» Task to complete: Retype exactly the lines that run from the start of the data to the line holding "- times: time", including both, and only those.

[Items from a data source]
┌──

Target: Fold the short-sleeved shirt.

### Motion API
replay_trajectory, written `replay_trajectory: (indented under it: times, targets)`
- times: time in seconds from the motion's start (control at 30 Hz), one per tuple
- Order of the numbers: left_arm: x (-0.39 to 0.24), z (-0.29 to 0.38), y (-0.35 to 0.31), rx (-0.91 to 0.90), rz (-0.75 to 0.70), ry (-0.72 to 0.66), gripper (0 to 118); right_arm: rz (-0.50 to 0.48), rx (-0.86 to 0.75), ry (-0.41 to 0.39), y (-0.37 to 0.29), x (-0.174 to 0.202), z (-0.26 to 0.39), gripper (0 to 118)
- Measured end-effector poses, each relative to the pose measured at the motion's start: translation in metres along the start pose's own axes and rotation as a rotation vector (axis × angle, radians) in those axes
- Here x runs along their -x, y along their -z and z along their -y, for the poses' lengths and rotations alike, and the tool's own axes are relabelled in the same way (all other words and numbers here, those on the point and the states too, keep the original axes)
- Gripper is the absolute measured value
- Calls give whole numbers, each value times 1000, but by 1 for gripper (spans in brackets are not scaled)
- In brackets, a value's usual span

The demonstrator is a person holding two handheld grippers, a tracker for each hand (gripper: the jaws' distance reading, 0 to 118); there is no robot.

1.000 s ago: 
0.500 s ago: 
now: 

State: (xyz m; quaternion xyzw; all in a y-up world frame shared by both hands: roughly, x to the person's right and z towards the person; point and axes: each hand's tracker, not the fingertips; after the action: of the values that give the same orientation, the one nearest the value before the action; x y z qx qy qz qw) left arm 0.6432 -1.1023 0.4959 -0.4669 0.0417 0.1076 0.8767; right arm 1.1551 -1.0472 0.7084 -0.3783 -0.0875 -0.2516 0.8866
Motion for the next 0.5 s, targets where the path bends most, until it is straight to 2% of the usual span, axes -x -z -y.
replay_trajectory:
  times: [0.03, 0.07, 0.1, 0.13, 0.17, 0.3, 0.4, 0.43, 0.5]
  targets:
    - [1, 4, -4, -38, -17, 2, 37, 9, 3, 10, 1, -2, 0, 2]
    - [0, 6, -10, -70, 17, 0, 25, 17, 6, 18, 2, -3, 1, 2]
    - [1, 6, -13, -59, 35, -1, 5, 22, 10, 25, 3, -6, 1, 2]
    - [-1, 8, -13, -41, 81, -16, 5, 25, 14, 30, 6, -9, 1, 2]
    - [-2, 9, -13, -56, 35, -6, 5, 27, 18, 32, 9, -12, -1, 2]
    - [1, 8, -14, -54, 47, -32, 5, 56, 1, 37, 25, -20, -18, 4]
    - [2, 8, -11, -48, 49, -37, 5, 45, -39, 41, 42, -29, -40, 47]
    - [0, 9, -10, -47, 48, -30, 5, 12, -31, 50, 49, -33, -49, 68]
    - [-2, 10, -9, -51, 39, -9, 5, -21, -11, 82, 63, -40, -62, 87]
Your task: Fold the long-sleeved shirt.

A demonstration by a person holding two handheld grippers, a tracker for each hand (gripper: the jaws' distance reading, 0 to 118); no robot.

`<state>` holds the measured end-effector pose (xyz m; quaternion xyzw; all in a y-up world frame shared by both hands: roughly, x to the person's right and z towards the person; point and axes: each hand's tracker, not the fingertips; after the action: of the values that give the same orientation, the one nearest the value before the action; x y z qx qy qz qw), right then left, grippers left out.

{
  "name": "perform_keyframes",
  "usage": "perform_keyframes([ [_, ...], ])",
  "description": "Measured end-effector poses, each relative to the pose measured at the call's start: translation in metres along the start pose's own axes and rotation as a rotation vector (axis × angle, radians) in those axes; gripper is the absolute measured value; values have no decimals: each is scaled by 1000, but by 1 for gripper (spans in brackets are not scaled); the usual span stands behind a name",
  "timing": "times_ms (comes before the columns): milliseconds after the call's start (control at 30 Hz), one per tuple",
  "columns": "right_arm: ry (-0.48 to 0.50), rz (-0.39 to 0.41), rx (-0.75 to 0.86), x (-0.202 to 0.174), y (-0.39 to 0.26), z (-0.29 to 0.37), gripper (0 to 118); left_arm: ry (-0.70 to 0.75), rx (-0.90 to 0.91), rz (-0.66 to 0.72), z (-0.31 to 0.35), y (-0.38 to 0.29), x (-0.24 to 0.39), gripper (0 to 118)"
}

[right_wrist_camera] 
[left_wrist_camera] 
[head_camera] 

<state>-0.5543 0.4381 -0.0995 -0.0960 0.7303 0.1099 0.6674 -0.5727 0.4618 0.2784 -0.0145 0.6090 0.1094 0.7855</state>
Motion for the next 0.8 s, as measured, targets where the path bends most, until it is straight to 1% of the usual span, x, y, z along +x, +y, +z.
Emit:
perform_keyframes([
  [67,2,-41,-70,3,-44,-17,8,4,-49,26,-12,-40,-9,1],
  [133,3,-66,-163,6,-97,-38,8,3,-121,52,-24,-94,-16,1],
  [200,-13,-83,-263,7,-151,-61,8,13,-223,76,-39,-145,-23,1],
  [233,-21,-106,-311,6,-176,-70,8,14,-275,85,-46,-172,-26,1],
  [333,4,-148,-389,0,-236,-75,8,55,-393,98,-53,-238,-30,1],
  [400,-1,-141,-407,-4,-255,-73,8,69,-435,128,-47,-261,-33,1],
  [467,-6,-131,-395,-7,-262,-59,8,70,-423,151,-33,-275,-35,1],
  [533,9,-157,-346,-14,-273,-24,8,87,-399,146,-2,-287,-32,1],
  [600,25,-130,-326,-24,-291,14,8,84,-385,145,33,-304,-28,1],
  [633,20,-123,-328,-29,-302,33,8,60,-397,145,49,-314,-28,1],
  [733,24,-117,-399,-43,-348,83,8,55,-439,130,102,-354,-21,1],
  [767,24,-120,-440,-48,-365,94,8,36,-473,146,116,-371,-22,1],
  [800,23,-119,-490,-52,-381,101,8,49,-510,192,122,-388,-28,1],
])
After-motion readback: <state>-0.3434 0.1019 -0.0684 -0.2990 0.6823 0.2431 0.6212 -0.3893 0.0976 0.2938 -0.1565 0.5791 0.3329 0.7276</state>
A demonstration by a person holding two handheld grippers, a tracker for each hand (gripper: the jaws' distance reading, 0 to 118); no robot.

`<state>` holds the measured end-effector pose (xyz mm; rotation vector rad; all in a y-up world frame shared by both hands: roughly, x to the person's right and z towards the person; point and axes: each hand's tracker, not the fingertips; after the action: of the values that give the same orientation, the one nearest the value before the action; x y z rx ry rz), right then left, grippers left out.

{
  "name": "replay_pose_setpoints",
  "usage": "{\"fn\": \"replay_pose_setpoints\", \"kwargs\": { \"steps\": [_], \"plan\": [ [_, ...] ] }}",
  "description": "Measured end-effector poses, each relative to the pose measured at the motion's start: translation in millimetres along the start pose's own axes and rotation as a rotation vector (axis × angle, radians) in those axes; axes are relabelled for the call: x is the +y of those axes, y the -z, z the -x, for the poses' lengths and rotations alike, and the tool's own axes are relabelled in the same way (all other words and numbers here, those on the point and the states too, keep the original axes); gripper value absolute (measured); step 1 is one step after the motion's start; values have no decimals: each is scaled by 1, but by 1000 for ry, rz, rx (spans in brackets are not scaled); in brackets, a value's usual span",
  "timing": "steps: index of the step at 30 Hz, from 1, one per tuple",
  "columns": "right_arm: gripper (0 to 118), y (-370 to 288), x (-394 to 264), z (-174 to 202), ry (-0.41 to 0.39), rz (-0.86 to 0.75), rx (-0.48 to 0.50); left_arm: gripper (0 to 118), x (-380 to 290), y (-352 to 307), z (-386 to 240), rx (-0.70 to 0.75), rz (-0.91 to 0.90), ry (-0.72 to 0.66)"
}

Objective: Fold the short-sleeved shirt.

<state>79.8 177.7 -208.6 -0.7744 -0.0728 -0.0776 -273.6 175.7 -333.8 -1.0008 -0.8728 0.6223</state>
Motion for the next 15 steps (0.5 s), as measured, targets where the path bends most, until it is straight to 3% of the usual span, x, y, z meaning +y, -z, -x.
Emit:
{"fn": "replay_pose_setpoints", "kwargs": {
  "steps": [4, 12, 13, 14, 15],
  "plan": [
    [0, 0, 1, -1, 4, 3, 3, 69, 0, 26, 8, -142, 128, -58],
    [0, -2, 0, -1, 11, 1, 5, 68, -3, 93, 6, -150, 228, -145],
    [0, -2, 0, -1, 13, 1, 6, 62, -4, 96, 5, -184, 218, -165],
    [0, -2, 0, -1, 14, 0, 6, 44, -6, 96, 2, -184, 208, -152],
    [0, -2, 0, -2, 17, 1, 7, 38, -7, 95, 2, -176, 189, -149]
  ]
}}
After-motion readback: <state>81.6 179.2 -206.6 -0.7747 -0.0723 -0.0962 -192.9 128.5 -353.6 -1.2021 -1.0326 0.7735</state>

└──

» Reply:
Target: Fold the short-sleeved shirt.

### Motion API
replay_trajectory, written `replay_trajectory: (indented under it: times, targets)`
- times: time in seconds from the motion's start (control at 30 Hz), one per tuple

The response is finished.